Ready to join a team committed to moving gene therapies into the clinical and commercial settings for patients and families devastated by rare neurological genetic diseases? AveXis is advancing cutting-edge science to treat rare and life-threatening genetic diseases starting with our clinical-stage, proprietary gene therapy candidate, AVXS-101. We are in the midst of an incredible journey and are looking for passionate individuals to join us on this important mission.
AveXis, Inc., a Novartis Company , is a clinical-stage gene therapy company, dedicated to developing and commercializing novel treatments for patients suffering from rare and life-threatening neurological genetic diseases. Our initial product candidate, AVXS-101, is our proprietary gene therapy product candidate currently in development for the treatment of spinal muscular atrophy, or SMA, Type 1, the leading genetic cause of infant mortality, and for the treatment of SMA Type 2. The U.S. Food and Drug Administration, or FDA, has granted AVXS-101 Orphan Drug Designation for the treatment of all types of SMA and Breakthrough Therapy Designation, as well as Fast Track Designation for the treatment of SMA Type 1. In addition to developing AVXS-101 to treat SMA Type 1 and Type 2, we also plan to develop other novel treatments for rare neurological diseases, including Rett syndrome (RTT) and a genetic form of amyotrophic lateral sclerosis (ALS) caused by mutations in the superoxide dismutase 1 (SOD1) gene.
The Medical Director will be responsible for assisting in the design, conduct, execution and reporting of clinical studies in rare neurologic conditions, such as frontotemporal dementia, Friedreich's Ataxia, tauopathies and other rare neurologic disorders. The Medical Director will need to work collaboratively with line management and other functional lines to assist in developing coordinated and aligned clinical plans. The Medical Director will contribute to global regulatory submissions, providing written and verbal clinical, clinical development and scientific input. The Medical Director will serve as an interface with regulatory, clinical operations, manufacturing, commercial, and medical affairs groups, depending on capabilities, to appropriately communicate information and assure coordinated delivery on goals.
- Assists in oversight and management of clinical studies including planning, execution, completion and reporting of clinical trials according to all applicable regulations and guidance, ICH/GCP, and SOPs.
- Partners with Clinical Operations to ensure all clinical study activities are completed efficiently and on time in accordance with applicable regulations and guidance.
- Review clinical data from all phases of development and assist in generating study reports, publications and regulatory documents.
- Coordinate, and provide ongoing assessment, evaluation, and communication with other departments (e.g., Regulatory, Drug Safety, and Clinical Trial Materials) and external vendors (CRO, consultants, etc.) to ensure study objectives/timelines are accomplished.
- Serve as study medical monitor.
- Identify and assist in managing external collaborators, investigators, key clinical academic experts and consultants.

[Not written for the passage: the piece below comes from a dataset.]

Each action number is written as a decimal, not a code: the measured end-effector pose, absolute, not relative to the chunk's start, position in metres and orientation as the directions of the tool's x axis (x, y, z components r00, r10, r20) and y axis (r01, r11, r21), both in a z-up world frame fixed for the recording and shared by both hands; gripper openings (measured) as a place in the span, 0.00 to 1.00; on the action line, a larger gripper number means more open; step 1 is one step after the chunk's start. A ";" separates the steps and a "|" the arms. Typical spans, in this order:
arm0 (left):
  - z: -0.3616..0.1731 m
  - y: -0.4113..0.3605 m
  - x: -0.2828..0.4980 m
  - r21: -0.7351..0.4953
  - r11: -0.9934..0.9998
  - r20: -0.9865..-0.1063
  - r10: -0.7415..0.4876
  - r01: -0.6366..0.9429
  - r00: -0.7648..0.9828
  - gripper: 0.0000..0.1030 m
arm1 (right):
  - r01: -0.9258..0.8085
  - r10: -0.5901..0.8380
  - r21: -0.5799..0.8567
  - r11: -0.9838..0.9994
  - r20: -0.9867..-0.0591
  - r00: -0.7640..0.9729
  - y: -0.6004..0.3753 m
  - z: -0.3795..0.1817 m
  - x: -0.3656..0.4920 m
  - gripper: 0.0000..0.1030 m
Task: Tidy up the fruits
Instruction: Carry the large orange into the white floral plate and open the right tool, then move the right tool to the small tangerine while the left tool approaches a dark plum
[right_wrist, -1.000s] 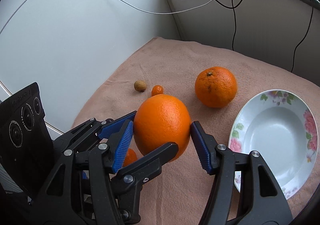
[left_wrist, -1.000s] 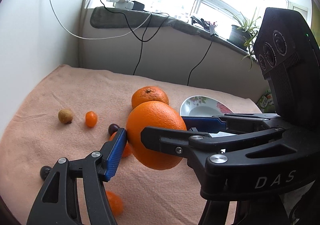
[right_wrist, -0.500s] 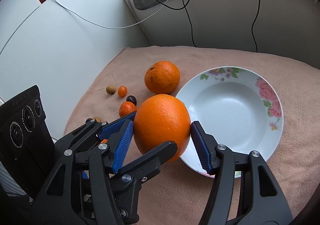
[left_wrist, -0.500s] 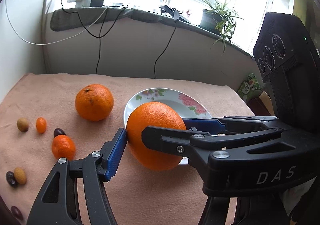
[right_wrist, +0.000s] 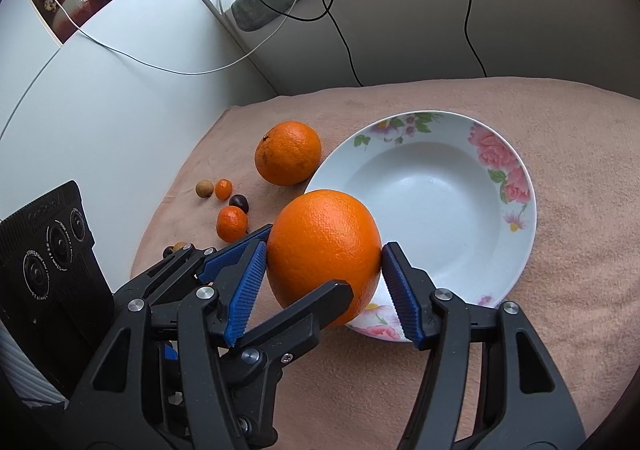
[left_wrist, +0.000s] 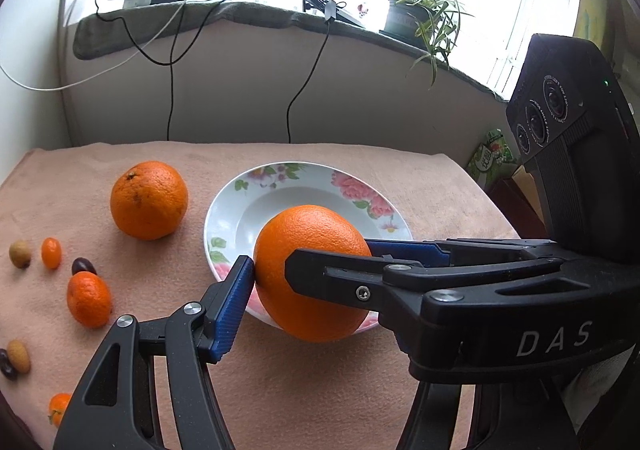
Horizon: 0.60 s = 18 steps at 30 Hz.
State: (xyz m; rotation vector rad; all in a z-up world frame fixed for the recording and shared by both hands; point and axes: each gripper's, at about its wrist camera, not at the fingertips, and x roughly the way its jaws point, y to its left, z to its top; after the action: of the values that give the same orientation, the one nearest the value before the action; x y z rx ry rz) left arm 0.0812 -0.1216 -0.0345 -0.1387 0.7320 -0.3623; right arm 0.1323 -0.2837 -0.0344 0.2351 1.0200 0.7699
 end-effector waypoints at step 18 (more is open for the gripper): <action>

- Provide management personnel with timely updates on progress and proposed changes in scope, schedule, and resources as required.
- Ensure compliance with all applicable regulatory standards related to global clinical trials and interactions with physicians.

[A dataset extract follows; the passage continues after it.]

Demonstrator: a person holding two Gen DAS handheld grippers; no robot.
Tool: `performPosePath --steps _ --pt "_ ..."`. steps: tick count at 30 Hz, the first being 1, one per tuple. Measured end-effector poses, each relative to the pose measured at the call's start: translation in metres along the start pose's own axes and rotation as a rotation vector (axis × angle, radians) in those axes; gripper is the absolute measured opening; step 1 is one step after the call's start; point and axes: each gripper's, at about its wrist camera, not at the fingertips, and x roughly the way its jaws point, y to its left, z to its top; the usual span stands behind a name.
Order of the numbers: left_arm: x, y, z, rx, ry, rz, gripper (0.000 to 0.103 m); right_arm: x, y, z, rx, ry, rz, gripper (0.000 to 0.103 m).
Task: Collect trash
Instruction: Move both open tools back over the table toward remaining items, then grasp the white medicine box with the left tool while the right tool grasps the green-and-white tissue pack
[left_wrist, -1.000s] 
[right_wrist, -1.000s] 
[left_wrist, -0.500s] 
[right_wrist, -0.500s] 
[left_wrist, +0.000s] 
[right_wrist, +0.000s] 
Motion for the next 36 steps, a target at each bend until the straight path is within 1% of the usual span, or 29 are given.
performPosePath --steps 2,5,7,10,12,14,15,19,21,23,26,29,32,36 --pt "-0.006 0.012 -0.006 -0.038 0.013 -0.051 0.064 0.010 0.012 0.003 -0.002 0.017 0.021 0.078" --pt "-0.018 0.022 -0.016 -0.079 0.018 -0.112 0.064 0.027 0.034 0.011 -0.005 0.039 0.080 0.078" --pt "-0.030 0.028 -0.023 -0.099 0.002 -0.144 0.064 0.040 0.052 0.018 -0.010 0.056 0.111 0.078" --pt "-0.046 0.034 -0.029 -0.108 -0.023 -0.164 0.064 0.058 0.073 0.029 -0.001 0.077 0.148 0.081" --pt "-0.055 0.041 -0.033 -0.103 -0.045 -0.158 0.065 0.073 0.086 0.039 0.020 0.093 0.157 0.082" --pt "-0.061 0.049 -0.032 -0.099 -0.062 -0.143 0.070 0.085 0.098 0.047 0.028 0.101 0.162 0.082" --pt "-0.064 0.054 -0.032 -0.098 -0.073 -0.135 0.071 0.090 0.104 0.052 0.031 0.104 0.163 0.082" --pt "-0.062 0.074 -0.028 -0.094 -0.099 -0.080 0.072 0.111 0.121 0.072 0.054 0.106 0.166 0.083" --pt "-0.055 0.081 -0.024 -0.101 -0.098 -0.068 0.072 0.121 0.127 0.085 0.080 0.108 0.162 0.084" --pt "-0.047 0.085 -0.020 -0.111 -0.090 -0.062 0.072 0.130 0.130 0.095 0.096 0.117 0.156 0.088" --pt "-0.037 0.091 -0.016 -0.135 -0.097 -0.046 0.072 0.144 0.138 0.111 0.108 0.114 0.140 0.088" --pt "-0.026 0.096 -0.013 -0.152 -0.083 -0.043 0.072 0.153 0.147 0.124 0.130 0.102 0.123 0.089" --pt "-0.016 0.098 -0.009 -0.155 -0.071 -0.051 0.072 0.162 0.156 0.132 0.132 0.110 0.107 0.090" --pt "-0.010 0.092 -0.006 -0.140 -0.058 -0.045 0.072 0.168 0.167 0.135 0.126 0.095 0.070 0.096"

- Develop and maintain professional relationships with academic and community-based study sites.
- Assist in interfacing with departments within and outside of R&D including Finance, Regulatory Affairs, Commercial, Legal Affairs and Medical Affairs.
- Assist in incorporating Health Economics Outcomes Research requirements into protocol design.
- Medical Degree (MD) with added qualifications in Neurology or Pediatrics and a strong scientific background.
- At least 1 year of relevant experience in drug development at a biotech/pharmaceutical company. Candidates with Frontotemporal dementia (FTD), Friedreich's Ataxia, tauopathy, or other rare neurologic disease experience in academia but without industry experience will be considered at the Medical Director level. Candidates with at least a year of industry experience in one or more of these disorders are preferred.
- Able to rapidly learn regulatory procedures and guidelines in the U.S.
- Able to assist in clinical study design, monitoring and execution and results analysis.
- Has demonstrated knowledge of designing, implementing or conducting clinical studies, to produce both timely and good quality data.
- Proven record of working on teams and in a matrix environment.
- Additional postdoctoral training or additional qualifications such as PhD, PharmD, certificate in Pharmaceutical Medicine.
- Prior experience in EU/US regulatory filing.
- Experience in development of orphan drug products, neurology products, especially orphan neurology products.
- Demonstrable working-knowledge of regulatory procedures and guidelines in all geographic regions (global scope).
The level of this position will be based on the final candidate's qualifications.
Please note this job description is not designed to cover or contain a comprehensive listing of activities, duties or responsibilities that are required of the employee for this job. Duties, responsibilities and activities may change at any time with or without notice.
AveXis is committed to creating a diverse environment and is proud to be an equal opportunity employer. All qualified applicants will receive consideration for employment without regard to race, color, religion, gender, gender identity, national origin, genetics, disability, age, sexual orientation or veteran status.